Deichler Anna, Wang Siyang, Alexanderson Simon, Beskow Jonas
Division of Speech, Music and Hearing, KTH Royal Institute of Technology, Stockholm, Sweden.
Front Robot AI. 2023 Mar 30;10:1110534. doi: 10.3389/frobt.2023.1110534. eCollection 2023.

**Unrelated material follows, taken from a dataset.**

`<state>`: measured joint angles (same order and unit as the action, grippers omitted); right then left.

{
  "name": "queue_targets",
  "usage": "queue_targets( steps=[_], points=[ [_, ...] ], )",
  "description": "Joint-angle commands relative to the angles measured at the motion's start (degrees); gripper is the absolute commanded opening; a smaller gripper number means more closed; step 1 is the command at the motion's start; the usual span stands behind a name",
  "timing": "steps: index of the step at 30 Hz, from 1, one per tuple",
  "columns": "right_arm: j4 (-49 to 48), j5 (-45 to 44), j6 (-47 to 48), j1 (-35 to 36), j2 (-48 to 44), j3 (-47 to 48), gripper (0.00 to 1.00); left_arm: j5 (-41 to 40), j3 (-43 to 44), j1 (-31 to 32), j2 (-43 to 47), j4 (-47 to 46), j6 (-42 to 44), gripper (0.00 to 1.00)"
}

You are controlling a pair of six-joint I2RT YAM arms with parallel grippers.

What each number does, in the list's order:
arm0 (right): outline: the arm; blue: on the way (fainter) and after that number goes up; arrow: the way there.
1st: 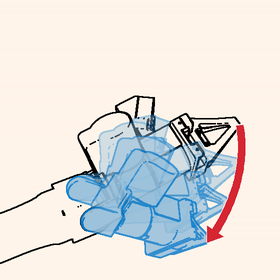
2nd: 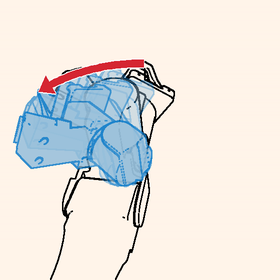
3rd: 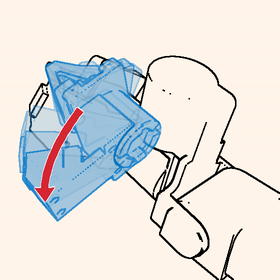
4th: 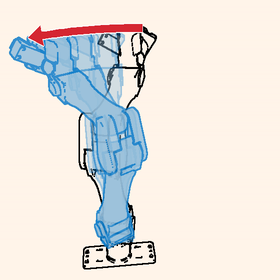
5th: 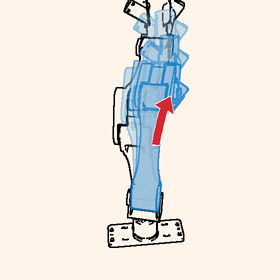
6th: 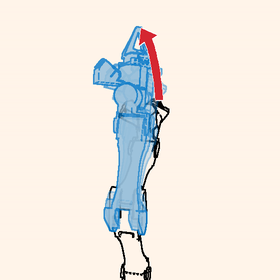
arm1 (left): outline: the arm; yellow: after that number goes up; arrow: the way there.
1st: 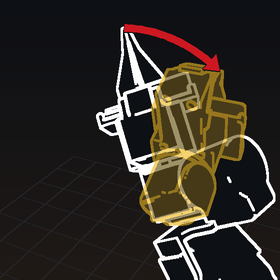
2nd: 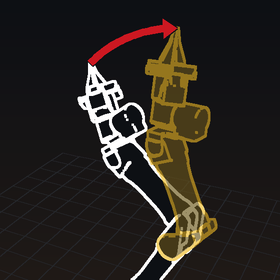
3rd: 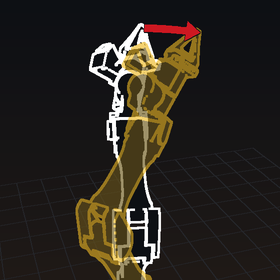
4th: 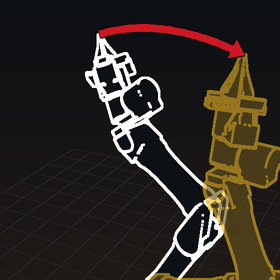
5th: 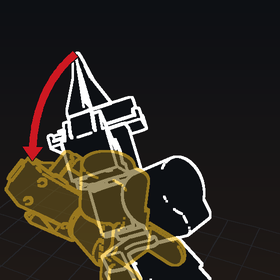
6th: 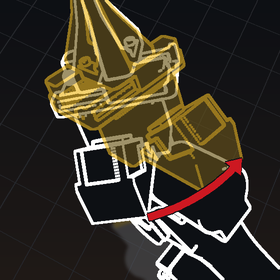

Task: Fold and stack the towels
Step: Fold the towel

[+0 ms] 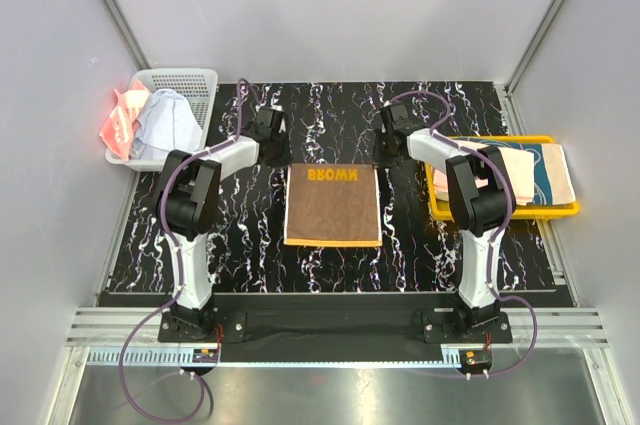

One of the main goals of robotics and intelligent agent research is to enable them to communicate with humans in physically situated settings. Human communication consists of both verbal and non-verbal modes. Recent studies in enabling communication for intelligent agents have focused on verbal modes, i.e., language and speech. However, in a situated setting the non-verbal mode is crucial for an agent to adapt flexible communication strategies. In this work, we focus on learning to generate non-verbal communicative expressions in situated embodied interactive agents. Specifically, we show that an agent can learn pointing gestures in a physically simulated environment through a combination of imitation and reinforcement learning that achieves high motion naturalness and high referential accuracy. We compared our proposed system against several baselines in both subjective and objective evaluations. The subjective evaluation is done in a virtual reality setting where an embodied referential game is played between the user and the agent in a shared 3D space, a setup that fully assesses the communicative capabilities of the generated gestures. The evaluations show that our model achieves a higher level of referential accuracy and motion naturalness compared to a state-of-the-art supervised learning motion synthesis model, showing the promise of our proposed system that combines imitation and reinforcement learning for generating communicative gestures. Additionally, our system is robust in a physically-simulated environment thus has the potential of being applied to robots.
机器人技术和智能体研究的主要目标之一是使它们能够在实际环境中与人类进行交流。人类交流包括言语和非言语两种方式。最近关于使智能体实现交流的研究主要集中在言语方式,即语言和语音。然而,在实际环境中,非言语方式对于智能体采用灵活的交流策略至关重要。在这项工作中,我们专注于学习在实际的具身交互智能体中生成非言语交际表达。具体而言,我们展示了一个智能体可以通过模仿学习和强化学习相结合的方式,在物理模拟环境中学习指向手势,从而实现高动作自然度和高指称准确性。我们在主观和客观评估中,将我们提出的系统与多个基线进行了比较。主观评估是在虚拟现实环境中进行的,在一个共享的3D空间中,用户和智能体之间进行具身指称游戏,这种设置能够全面评估所生成手势的交际能力。评估结果表明,与一个先进的监督学习动作合成模型相比,我们的模型实现了更高水平的指称准确性和动作自然度,这表明我们提出的将模仿学习和强化学习相结合以生成交际手势的系统具有潜力。此外,我们的系统在物理模拟环境中具有鲁棒性,因此有应用于机器人的潜力。